So what it comes down to is what does the picture quality of a UHD 4K set look like with 480i, 720p and 1080i content? Are there any noticeable difference between the picture quality of the UHD 4K and 1080p TVs when running the before mentioned resolutions? Also does anyone think there is a snowball's chance that DirecTV or OTA will pump out much or any 4K content (not including streaming pay per view movies that I would watch in a Home Theatre room on a 4K projector) anytime in the foreseeable future especially considering they don't even broadcast a full 1080x1920 resolution now on their 1080i broadcasts? If there will be tons of broadcast 4K content then the decision is simple to buy the UHD 4K TV. But if all I'm going to be watching for the next 7 or 8 years is up-converted 720p and 1080i the 1080p set would seem to be the right choice unless the UHD 4K set does one heck of a job of up-converting. 

Any and all feedback is greatly appreciated since I need to make this decision soon.

Thank you!!


----------



## Laxguy (Dec 2, 2010)

I think you'd need to make your own tests on how good the up converting is for a few different formats. How to do it? Possibly persuade some sales person to run different live inputs through a 4K set you're interested in. Otherwise, all conjecture, or worse, projections based on pixel count alone.

But I do feel 4K will not take more than a few years to become prevalent enough to make it worthwhile. Kinda like early days of HD, perhaps. YMMV, as will opinions on forum boards!


----------



## hornmdt1 (Mar 21, 2013)

The CNET review posted above states that 4K content vs. 1080 content had only a subtle PQ advantage (and only in certain scenes) on the 4K set vs. the 1080p set and not even noticeable at all after sitting 8.5 feet away. Also states that even with 4K input the 4K's advantage is not so much in PQ as color and black levels.

I've seen the Samsung UHD 4K set with 4K content sitting beside a Samsung 1080p set (not the 75" set I'm looking at however) with 1080p content and I'd agree that the 4K set is sharper but I think I'd agree that it is subtle. I don't understand that because one would think a 4K set with 4K content would have to outperform a 1080p set with 1080p content. I can wrap my head around the fact that with both sets displaying 1080p content that the difference would be subtle since the 4K set can upscale all it wants but if the original content is not there it is just making copies of pixels already there (or that is my layman's view of what is going on here).

I think this is making me lean toward the 1080p set which is a 180 from when I started this post. If anyone has any other firsthand experiences with this please let me know.

Thanks!!!


----------



## Laxguy (Dec 2, 2010)

C'mon, man, there are flights from Charlotte to LV in January!! 

You are on the right track, but I'd be skeptical at what is shown at any store, unless you are a part of the input selection.

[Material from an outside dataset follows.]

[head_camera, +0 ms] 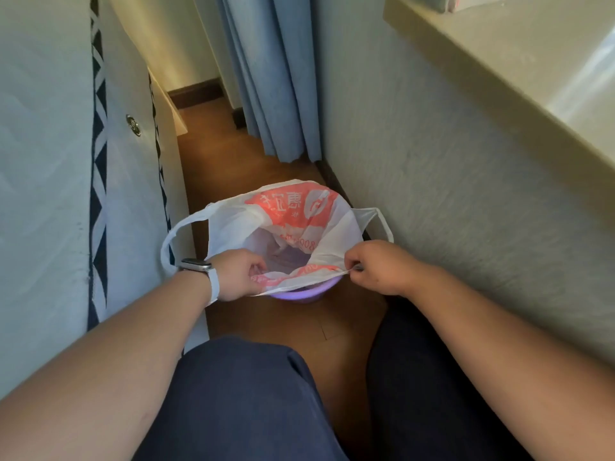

One thing that I question is this part of the statement you quoted:
_*".....even with 4K input the 4K's advantage is not so much in PQ as color and black levels."*_

Because color and black levels are a large part of PQ!

Anyway, happy exploring!


----------



## hornmdt1 (Mar 21, 2013)

That's the way the CNET reviewer phrased it not me. Personally I like vibrant color but have never been a stickler for black levels. As long as its pretty close is fine with me. In my view the PQ he was talking about would be similar to mine however. I think he's talking about pixel definition. On the 4K TV with 4K content you could maybe see a pore in an extreme close up of Cameron Diaz's face skin where you couldn't see that or see it as well with 1080p content on the 1080p TV. But on all other scenes he couldn't tell the difference between the TVs and if he was sitting at 8.5 feet away or more he couldn't even tell the close up shot difference. He says he even brought 4 colleagues over and only one of the 4 could tell which set was the 4K TV and which was the 1080p TV.

I've thought how that could be the case and I think it must be similar to the evolution of cameras where the TV has surpassed the capability of the human eye to tell the difference in the added pixel count unless you're talking about a super huge screen like an IMAX or something. That's the only thing I can think of anyway that would explain why a 4K TV with 4K content has only a subtly better PQ than a 1080p TV with 1080p content would have.

If you can't tell the difference between them except in some rare super close up shots I don't think I can justify spending an extra $2600 for that. I think I'd be better served putting the $2600 toward my 4K projector where my screen size will be double at 150 inches and need the extra pixel count. At least that's where I'm at right now.

My only experience with 4K was at Best Buy where the sales rep said Samsung bought the whole display area and has a computer media player pumping out 4K content to the TVs. Most all the video is extreme close ups of things like lizards, alligators, etc. where you can see every bump on their skin. A 1080p TV is in the same area and the PQ is also great but standing 4 feet away the 4K TV's picture definition is marginally better which is pretty much what the CNET reviewer stated.

Maybe others here have a totally different experience but I haven't heard from anyone saying that. I'd love more feedback.

Thanks!


----------